By now it is after 6PM. I'm hungry, super sweaty and can only think of the solace an air conditioned room would bring. Standing at a bus stop, scratching my head over all the listed itineraries, none of which listed the street I was looking for, I finally decided to hail a cab. Five air conditioned minutes and 10Yuan later this kindly driver let me off at a stunning edifice next to a park. It didn't look a thing like the place I saw online. After a short debate on whether to just book a room there and cost be damned I opted to throw myself on the kindness of strangers once again.
This time I approached a man in 'belly air conditioning' mode (his shirt pulled up to expose his belly) who seemed to be waiting for something. I showed him the directions I had written down and asked if I was at the right place. He said something I didn't quite get. Then he added that there is a better hotel just a few minutes away. Within a minute a cab pulled up and he urged me to get in with him.

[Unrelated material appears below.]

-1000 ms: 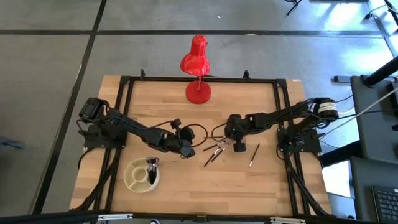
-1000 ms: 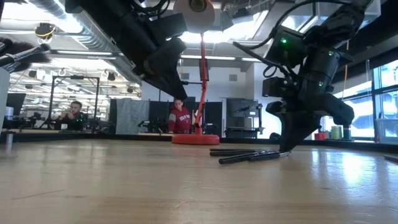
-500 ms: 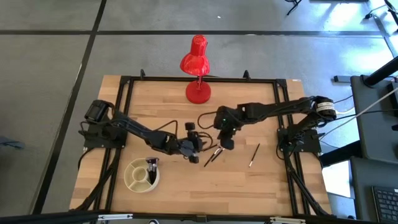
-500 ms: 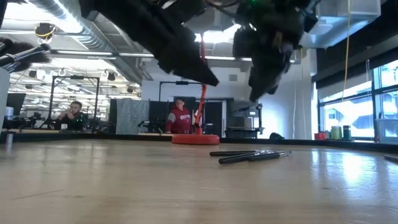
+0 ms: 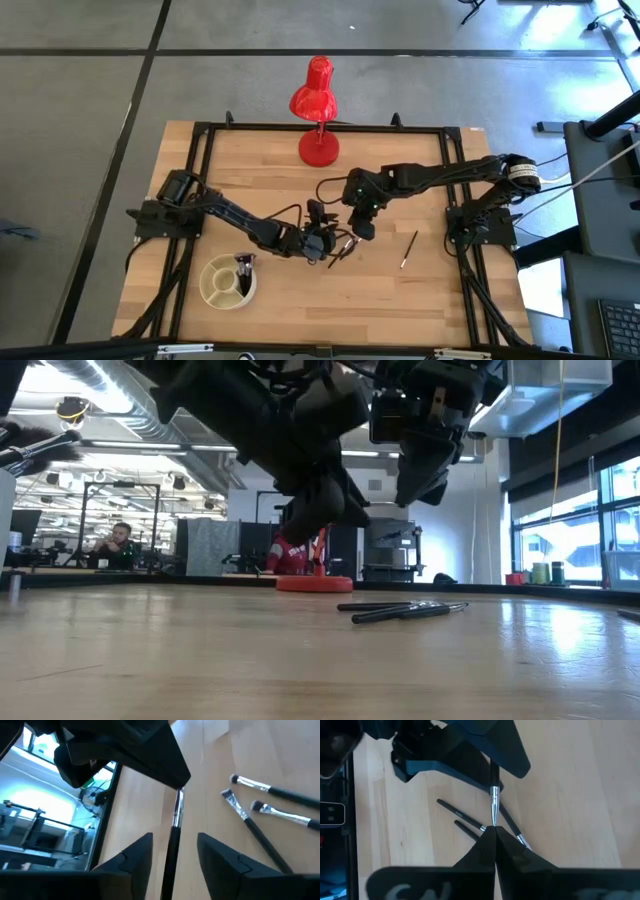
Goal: Put items in baskets/containers
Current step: Put the liner brush into the pen organizer
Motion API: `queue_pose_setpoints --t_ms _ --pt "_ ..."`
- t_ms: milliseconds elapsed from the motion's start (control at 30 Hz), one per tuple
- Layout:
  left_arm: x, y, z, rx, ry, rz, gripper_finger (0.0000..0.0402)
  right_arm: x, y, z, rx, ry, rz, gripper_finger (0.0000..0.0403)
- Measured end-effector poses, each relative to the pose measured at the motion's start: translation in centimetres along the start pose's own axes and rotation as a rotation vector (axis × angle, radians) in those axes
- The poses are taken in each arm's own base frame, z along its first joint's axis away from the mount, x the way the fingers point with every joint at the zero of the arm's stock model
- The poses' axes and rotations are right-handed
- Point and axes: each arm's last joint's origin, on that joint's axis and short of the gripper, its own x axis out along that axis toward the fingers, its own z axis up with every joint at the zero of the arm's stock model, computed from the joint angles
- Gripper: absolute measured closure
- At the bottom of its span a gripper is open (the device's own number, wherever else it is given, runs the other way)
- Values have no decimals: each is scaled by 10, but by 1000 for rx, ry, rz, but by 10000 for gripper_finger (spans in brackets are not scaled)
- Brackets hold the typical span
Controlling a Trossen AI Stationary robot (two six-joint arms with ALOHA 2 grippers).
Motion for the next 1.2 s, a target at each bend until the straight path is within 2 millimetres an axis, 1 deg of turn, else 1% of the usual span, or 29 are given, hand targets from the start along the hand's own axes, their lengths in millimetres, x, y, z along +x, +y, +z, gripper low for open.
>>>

Turns out he was a cab driver and was just starting his shift, waiting for the off-going driver to bring the car. There was already one passenger in the front seat. The first driver relinquished the wheel to my 'belly man' and got in the back seat. We then rode around, dropping the two other men off.
I checked the meter: it was not engaged. The three men chatted like old friends and some money exchanged hands. They were speaking the local dialect so I didn't get much of their conversation. However, they doled out praise for my language skills, a kindness I got a lot of while I was here.

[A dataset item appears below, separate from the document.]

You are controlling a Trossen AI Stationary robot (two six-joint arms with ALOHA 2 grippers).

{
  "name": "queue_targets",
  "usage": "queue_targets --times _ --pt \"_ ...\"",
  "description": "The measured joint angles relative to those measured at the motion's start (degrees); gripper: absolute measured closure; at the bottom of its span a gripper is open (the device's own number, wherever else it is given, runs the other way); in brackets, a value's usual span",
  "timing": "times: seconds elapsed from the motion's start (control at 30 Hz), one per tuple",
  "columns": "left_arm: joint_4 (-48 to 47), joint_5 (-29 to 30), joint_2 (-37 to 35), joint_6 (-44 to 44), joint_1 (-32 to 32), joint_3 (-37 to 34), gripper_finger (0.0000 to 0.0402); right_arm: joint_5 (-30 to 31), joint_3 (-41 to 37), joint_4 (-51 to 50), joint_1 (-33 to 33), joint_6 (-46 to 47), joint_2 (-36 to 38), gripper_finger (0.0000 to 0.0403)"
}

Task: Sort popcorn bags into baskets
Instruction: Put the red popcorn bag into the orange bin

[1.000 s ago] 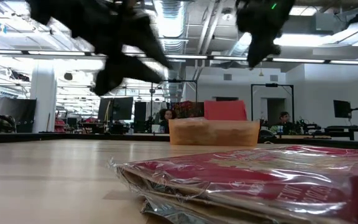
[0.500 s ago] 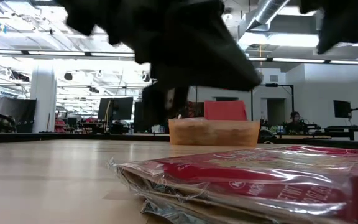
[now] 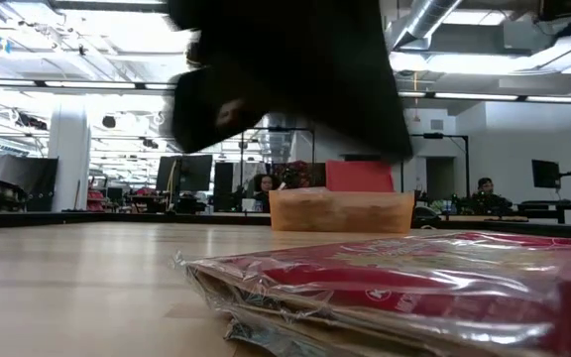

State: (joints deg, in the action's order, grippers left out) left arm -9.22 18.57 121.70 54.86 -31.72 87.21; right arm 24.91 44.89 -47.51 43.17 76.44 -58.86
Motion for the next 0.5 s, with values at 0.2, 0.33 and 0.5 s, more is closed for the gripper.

In fact, the people here are very friendly! More on that later.
We are now down to just the driver and me. The meter is still in rest mode and I'm remembering the humiliation of getting stiffed by sly drivers who seek out bumpkins (or foreigners) who don't know any better and charge them a flat rate, usually steep for a short ride. And are you wondering about my jumping into a taxi whose meter is not ticking with 3 men? Frankly, I never gave my safety or being cheated a thought. After the other passengers alit I did get a bit concerned and asked where the hotel was. The driver reassured me we would come right to it. Now thoughts of being cheated assail me.

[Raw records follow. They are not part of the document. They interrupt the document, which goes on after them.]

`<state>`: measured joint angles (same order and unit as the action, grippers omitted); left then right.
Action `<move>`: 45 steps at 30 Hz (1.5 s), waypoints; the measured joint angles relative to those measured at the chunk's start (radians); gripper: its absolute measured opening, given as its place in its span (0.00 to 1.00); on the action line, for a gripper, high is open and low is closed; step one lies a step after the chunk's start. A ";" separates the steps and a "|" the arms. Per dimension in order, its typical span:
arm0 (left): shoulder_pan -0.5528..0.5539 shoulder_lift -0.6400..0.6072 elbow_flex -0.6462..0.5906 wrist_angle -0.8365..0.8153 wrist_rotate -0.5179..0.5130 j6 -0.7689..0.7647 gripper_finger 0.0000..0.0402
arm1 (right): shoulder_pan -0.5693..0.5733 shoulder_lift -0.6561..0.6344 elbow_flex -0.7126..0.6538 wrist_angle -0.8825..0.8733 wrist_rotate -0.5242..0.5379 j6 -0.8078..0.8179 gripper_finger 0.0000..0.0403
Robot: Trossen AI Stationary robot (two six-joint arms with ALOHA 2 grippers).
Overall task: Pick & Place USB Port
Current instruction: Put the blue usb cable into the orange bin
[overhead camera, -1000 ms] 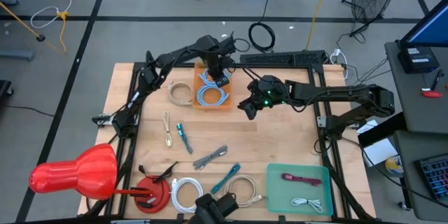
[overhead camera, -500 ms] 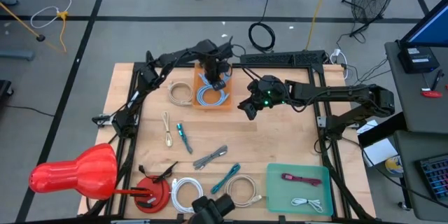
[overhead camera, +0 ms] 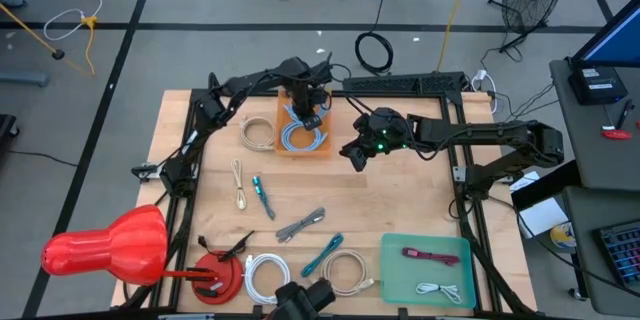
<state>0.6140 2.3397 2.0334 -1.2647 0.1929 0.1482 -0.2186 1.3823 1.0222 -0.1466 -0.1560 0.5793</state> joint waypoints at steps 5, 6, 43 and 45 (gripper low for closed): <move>-0.002 -0.045 0.005 0.011 0.013 0.000 0.00 | -0.006 0.000 0.000 0.003 0.004 0.002 0.23; -0.001 -0.051 0.006 0.014 0.014 0.000 0.00 | -0.006 0.000 0.000 0.006 0.005 0.002 0.23; -0.007 0.009 0.006 0.104 -0.013 0.010 0.00 | -0.009 0.000 0.000 0.005 0.004 0.004 0.23; -0.008 0.016 0.007 0.109 -0.019 0.011 0.00 | -0.009 0.000 0.000 0.004 0.003 0.004 0.23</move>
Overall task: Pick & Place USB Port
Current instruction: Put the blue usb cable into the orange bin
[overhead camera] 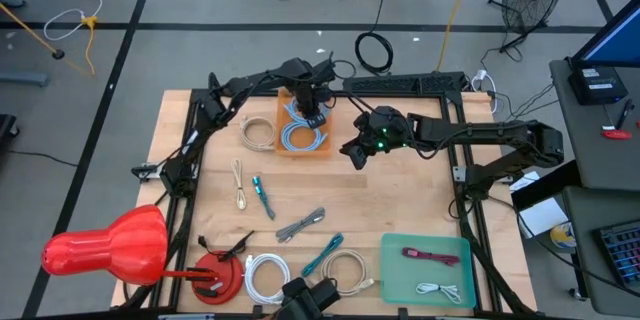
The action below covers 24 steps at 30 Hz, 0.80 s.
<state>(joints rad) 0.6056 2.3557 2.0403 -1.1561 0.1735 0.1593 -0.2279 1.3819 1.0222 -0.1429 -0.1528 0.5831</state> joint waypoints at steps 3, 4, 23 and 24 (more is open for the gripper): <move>0.000 0.002 0.000 0.003 -0.002 0.000 0.00 | 0.000 0.000 0.000 -0.003 0.000 0.000 0.23; 0.000 0.003 0.000 0.003 -0.002 0.000 0.00 | 0.000 0.000 0.000 -0.004 0.000 0.000 0.23; 0.051 0.002 0.142 -0.083 -0.014 -0.019 0.00 | 0.000 0.000 0.000 0.003 -0.001 0.016 0.23; 0.051 0.002 0.154 -0.091 -0.019 -0.023 0.00 | 0.000 0.000 0.000 0.003 -0.001 0.020 0.23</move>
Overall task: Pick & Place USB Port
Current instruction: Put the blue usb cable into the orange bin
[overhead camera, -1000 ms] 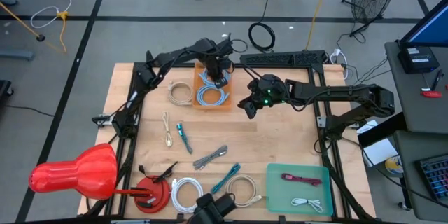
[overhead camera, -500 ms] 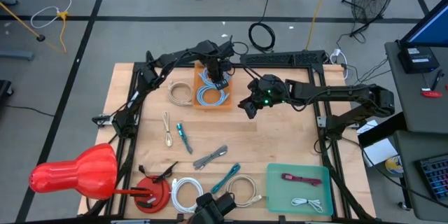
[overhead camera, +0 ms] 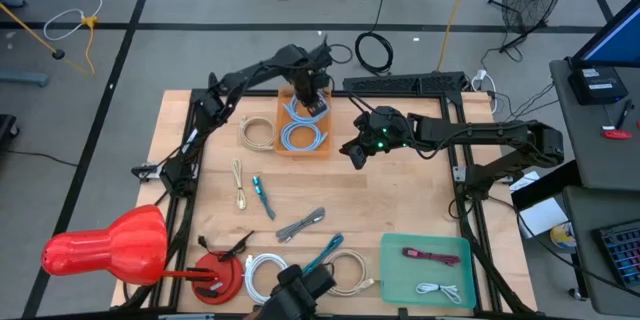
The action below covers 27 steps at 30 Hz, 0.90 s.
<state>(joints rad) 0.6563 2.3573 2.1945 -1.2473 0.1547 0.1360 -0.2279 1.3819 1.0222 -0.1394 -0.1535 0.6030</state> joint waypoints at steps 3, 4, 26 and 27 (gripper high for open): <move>0.000 0.000 0.048 -0.005 0.023 -0.011 0.00 | 0.000 0.000 0.000 0.000 -0.001 0.007 0.23; -0.001 0.000 0.066 -0.010 0.043 -0.014 0.00 | 0.000 0.000 0.000 0.000 -0.004 0.013 0.23; -0.072 -0.003 0.037 0.046 0.132 -0.007 0.00 | 0.001 0.000 0.000 0.000 -0.006 0.026 0.23; -0.072 -0.003 0.024 0.051 0.133 -0.007 0.00 | 0.001 0.000 0.000 0.000 -0.006 0.026 0.23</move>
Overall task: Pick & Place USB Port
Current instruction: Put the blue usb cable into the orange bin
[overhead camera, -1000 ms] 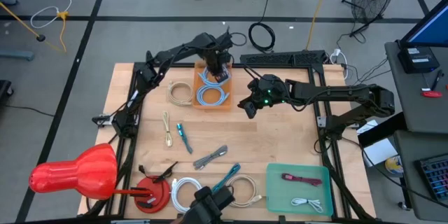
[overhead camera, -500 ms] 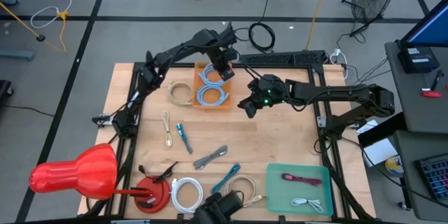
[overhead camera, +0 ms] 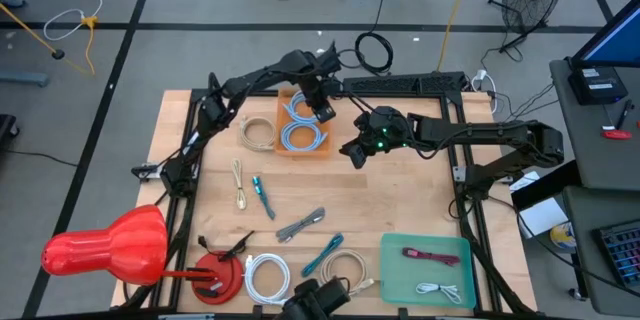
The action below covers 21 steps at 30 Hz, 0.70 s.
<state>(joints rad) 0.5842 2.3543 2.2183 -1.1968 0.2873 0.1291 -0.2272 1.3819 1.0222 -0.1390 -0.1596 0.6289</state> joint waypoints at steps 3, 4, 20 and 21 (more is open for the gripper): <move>0.000 0.000 -0.044 0.018 0.000 0.005 0.00 | 0.000 0.000 0.000 0.000 0.000 0.000 0.23; 0.000 0.000 -0.055 0.026 0.000 0.006 0.00 | 0.000 0.000 0.000 0.000 0.000 0.000 0.23; 0.006 0.014 -0.079 0.141 -0.027 -0.009 0.00 | 0.000 0.000 0.000 -0.001 0.002 0.000 0.23; 0.007 0.015 -0.083 0.144 -0.028 -0.009 0.00 | 0.000 0.000 0.000 -0.001 0.002 0.000 0.23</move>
<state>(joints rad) 0.5917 2.3695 2.1352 -1.0530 0.2593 0.1203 -0.2272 1.3819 1.0222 -0.1398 -0.1577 0.6285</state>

I needn't have worried. A few minutes later we were in front of the hotel I had scouted online and the fare was only 10Yuan. I had paid nearly that much in bus fare trying to find the place.
An hour later, cooled and refreshed I hit the streets. During the day there were a few people out and about, and they seemed purposeful. Come sundown, everyone ambled around the streets! To my joy I discovered the street my hotel is on hosts a night market where you can buy anything from purses and hats to shoes and novelties. Of course there was food, which I was decidedly ready to partake of. I spied a young idler snacking on a batter cake: a wrap stuffed with egg, meat, sesame paste and a leaf of lettuce: dinner! Too bad I burned my tongue on it. Other than that discomfort it was absolutely delicious.
I have to comment on the kindness of the people here. All of those who (mis)guided me on the buses, those elderly gents in the tunnel, the woman operating the batter cake stand. As I came back to my room today a man rode the elevator with me and remarked on my Chinese. Not just the fact that I could speak it but that I know such colloquialisms as 'ma ma hu hu' – literally translated: 'horse-horse tiger-tiger', meaning 'only so-so'. Everyone who meandered through the stalls come evening time... they all seemed so friendly!
Time for sleep now. Tomorrow we'll go see the rest of this place.